Singapore's Christina Sng writes dark verse. While I have seen her work in such distributed titles as Space and Time, among those sci-fi, fantasy and horror periodicals not carried in stores, such as Wicked Hollow and Hadrosaur Tales, it seems difficult to pick one up without coming across her name.

Lately she has been involved with Allegra Press in Singapore, with her own magazine, Macabre, in addition to the femme fatale anthology Wicked Little Girls. The Darkside of Eden is a collection of this prolific scribe's work, and includes 18 poems, all but "Succubus" previously published. Devoid of interior illustration, it is, like all the Allegra titles, sturdily put together and easy-to-read, with all Ps and Qs in place.

The opening piece, "They Do Not Sleep," first appeared in the small press mag Flesh and Blood in 2002. Do you remember, as a kid, dreading waking up and having to go down a long, dark hallway by yourself to use the bathroom? I was a midnight sprinter myself, and "Sleep" concerns the spooks who insinuate themselves into our subconscious as we dream, peer around from partially open doors when we're not looking, and so on. Clever and spooky, the coolest grandmother might keep this one up her sleeve for Halloween or a summer night sleepover.

"Inside," which appeared in Black Petals in 2002, seems to document Sng's fascination with the inner workings of a fellow dark soul, ending with: "With time / I will unravel your puzzle, / Unlock the source / Of your dark inclinations, / Tip the scales / Of your volatile mind, / Turn it counterclockwise / And watch you unwind."

"Shroud," which first appeared in something called Frisson: Disconcerting Verse, also in 2002, seems to be a visceral meditation on vampirism, followed with "Fed to Her," (Southern Gothic, 2001) in a similar vein but more from the standpoint of lending new metaphorical meaning to the concept of wounded betrayal in the romantic arena.

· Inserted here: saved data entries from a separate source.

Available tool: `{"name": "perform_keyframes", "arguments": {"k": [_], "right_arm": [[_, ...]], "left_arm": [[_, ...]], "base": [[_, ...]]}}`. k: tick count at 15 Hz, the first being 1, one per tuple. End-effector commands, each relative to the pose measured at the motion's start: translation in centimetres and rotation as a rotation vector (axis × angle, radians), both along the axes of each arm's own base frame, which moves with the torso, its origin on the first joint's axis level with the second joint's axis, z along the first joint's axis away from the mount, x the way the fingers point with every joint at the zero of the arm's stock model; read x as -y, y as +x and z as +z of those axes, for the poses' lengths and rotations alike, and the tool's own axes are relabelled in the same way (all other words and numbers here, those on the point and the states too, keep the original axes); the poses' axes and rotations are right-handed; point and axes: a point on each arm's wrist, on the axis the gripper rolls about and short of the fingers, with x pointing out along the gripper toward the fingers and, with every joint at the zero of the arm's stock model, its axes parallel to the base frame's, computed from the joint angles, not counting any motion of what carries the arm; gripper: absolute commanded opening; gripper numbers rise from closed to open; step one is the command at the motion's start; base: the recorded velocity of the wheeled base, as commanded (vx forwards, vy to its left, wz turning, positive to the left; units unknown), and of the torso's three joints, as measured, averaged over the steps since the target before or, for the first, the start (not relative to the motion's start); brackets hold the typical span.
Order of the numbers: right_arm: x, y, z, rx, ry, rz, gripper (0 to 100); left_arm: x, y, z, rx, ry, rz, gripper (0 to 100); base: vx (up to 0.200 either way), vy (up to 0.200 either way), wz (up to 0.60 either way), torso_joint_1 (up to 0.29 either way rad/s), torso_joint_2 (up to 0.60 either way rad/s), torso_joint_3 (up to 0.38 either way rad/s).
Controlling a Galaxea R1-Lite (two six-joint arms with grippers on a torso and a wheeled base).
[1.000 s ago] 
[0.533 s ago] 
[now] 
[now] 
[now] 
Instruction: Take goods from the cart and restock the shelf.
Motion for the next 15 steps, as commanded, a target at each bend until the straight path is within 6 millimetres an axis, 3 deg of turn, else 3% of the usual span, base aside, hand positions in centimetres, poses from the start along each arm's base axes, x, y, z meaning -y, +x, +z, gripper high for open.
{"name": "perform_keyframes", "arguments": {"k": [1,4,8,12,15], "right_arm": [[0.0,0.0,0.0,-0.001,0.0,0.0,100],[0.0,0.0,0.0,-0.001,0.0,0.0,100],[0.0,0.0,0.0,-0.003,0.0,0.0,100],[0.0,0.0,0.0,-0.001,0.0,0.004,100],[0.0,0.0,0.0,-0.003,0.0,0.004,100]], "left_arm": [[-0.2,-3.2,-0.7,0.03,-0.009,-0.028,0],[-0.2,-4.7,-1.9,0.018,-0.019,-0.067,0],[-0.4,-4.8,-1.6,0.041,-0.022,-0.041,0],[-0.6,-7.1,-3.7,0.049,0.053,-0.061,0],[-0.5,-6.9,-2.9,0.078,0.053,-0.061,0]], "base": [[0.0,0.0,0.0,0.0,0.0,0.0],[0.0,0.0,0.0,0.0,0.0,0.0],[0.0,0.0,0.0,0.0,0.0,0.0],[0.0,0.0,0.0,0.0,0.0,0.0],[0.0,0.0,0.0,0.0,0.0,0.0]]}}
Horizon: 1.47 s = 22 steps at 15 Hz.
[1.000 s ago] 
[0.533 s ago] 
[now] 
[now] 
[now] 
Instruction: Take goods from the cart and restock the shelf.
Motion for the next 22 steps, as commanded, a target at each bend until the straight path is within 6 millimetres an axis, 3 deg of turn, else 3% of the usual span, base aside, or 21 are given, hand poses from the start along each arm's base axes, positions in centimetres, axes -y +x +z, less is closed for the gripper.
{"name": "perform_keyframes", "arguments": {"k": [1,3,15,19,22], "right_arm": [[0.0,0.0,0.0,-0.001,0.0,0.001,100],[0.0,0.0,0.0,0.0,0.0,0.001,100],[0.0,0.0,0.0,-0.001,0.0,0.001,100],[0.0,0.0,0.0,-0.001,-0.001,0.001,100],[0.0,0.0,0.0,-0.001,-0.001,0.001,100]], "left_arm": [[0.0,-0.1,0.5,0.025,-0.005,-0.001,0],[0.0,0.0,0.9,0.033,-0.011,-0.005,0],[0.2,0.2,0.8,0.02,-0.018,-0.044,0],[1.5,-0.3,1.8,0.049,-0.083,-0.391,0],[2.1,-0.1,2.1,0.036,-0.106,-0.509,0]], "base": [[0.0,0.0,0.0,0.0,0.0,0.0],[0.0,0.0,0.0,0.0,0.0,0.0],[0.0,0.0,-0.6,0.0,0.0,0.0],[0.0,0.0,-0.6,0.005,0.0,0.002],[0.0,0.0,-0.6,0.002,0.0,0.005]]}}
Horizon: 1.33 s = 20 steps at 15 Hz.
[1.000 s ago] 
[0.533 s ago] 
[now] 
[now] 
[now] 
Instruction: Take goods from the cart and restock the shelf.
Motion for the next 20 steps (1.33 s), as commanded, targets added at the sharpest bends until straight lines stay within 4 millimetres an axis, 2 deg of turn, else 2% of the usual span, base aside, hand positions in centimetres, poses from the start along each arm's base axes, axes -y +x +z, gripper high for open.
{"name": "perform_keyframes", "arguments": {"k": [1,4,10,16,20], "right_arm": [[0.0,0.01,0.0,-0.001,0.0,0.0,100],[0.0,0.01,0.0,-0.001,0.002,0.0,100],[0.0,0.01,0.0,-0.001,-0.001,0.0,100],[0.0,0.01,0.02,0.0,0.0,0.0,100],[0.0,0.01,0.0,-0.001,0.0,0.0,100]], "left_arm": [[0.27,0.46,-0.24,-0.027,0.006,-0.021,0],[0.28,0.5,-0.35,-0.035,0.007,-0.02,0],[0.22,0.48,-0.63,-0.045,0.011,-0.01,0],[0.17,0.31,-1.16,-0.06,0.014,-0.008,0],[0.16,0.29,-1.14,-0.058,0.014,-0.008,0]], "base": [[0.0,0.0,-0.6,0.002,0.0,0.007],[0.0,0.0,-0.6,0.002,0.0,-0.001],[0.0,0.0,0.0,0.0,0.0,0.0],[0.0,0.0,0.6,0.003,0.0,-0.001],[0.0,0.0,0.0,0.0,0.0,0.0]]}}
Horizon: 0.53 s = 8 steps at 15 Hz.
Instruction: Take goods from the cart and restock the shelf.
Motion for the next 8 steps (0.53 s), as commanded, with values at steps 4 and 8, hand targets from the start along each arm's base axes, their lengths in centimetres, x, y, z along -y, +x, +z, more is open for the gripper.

"Cocoon" is an enigmatic piece, which first saw print in The Edge, Tales of Suspense in 2001, climaxing nicely with "Yet you left me drifting / In the sand dunes, / Parched and dried, my skin / Unfolding in the lacerating wind. / When the dusk finally falls, / I rustle softly as I pass you, / Standing proud in the dust."

"Succubus" is a three-part poem, which occupies four pages and is composed in three-line stanzas reminiscent of the renga tradition, in which several poets would contribute verses for a 100-stanza poem. Kicking off with "You have risen in several forms. / A speck in someone's eye, / a painful, annoying zit," "Succubus" takes off from there in a rather free-wheeling expression of dark thoughts.

Christina Sng's poetry, by turns morose, beautiful, and mysterious, is always as dark as Jagermeister or a cup of joe not compromised by sugar or cream. This is a signed limited edition with a press run of 200 of which Sng was good enough to honor me with the 101st copy, so Eden may no longer be available. If they've already sold out of this one, keep tabs on when the next such collector's item is due for release from Allegra Press.